• [Work request]: Return every line of the data below word for word, including the punctuation.

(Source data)
══════════

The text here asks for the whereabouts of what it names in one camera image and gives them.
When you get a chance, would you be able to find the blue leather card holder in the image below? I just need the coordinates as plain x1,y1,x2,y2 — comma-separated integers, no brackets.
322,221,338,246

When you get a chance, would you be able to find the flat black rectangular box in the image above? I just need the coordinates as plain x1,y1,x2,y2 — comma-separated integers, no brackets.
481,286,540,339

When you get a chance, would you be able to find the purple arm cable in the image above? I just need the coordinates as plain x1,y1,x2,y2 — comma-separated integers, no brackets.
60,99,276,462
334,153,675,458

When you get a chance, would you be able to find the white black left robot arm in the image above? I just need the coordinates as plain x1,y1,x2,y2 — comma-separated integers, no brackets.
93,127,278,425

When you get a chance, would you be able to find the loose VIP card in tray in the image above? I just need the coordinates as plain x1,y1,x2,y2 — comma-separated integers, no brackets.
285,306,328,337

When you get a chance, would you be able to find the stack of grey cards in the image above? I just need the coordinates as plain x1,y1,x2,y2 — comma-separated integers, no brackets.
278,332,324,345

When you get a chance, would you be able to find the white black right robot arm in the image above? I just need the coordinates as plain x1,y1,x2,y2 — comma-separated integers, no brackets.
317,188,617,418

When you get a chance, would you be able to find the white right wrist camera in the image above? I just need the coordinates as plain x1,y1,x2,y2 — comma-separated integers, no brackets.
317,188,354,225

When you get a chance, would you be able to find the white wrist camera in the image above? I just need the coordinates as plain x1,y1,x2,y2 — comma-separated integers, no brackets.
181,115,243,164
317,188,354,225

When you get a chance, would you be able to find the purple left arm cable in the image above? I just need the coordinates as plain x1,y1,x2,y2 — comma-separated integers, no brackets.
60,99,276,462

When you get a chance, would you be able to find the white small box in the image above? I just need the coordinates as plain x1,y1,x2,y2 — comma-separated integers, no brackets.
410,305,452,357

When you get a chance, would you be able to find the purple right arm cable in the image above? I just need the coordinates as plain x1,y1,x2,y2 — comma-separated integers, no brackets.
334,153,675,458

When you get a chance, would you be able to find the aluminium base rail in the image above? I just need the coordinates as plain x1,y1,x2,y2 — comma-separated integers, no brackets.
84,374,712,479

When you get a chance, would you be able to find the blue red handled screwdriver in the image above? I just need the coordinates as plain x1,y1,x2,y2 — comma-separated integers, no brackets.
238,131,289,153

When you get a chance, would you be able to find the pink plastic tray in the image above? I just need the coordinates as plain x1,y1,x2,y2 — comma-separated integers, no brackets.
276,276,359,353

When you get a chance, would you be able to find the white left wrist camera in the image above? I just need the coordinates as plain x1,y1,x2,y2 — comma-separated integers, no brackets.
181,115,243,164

══════════

• [The answer]:
The text here asks for the whereabouts of what it names in one camera image and gives them.
When you get a chance, would you be able to find the blue leather card holder in the image below? I just need the coordinates as plain x1,y1,x2,y2 — comma-separated integers, no brackets.
322,221,338,246

When you get a chance, would you be able to find the flat black rectangular box in the image above? I just need the coordinates as plain x1,y1,x2,y2 — comma-separated integers, no brackets.
481,286,540,339

When you get a chance, would you be able to find the purple arm cable in the image above? I just need the coordinates as plain x1,y1,x2,y2 — comma-separated integers, no brackets.
60,99,276,462
334,153,675,458

When you get a chance, would you be able to find the white black left robot arm in the image above? I just need the coordinates as plain x1,y1,x2,y2 — comma-separated integers, no brackets.
93,127,278,425

When you get a chance, would you be able to find the loose VIP card in tray in the image above? I just need the coordinates as plain x1,y1,x2,y2 — comma-separated integers, no brackets.
285,306,328,337

When you get a chance, would you be able to find the stack of grey cards in the image above? I just need the coordinates as plain x1,y1,x2,y2 — comma-separated integers, no brackets.
278,332,324,345

When you get a chance, would you be able to find the white black right robot arm in the image above? I just need the coordinates as plain x1,y1,x2,y2 — comma-separated integers, no brackets.
317,188,617,418

When you get a chance, would you be able to find the white right wrist camera in the image above? I just need the coordinates as plain x1,y1,x2,y2 — comma-separated integers, no brackets.
317,188,354,225

When you get a chance, would you be able to find the white wrist camera in the image above? I just need the coordinates as plain x1,y1,x2,y2 — comma-separated integers, no brackets.
181,115,243,164
317,188,354,225

When you get a chance, would you be able to find the purple left arm cable in the image above? I just need the coordinates as plain x1,y1,x2,y2 — comma-separated integers, no brackets.
60,99,276,462

When you get a chance, would you be able to find the white small box in the image above? I just need the coordinates as plain x1,y1,x2,y2 — comma-separated integers, no brackets.
410,305,452,357

When you get a chance, would you be able to find the purple right arm cable in the image above? I just need the coordinates as plain x1,y1,x2,y2 — comma-separated integers, no brackets.
334,153,675,458

When you get a chance, would you be able to find the aluminium base rail in the image above? I just need the coordinates as plain x1,y1,x2,y2 — comma-separated integers, no brackets.
84,374,712,479

When you get a chance, would you be able to find the blue red handled screwdriver in the image above? I just need the coordinates as plain x1,y1,x2,y2 — comma-separated integers, no brackets.
238,131,289,153

When you get a chance, would you be able to find the pink plastic tray in the image above? I just need the coordinates as plain x1,y1,x2,y2 — comma-separated integers, no brackets.
276,276,359,353

When you get a chance, would you be able to find the white left wrist camera in the image above? I just need the coordinates as plain x1,y1,x2,y2 — comma-separated integers, no brackets.
181,115,243,164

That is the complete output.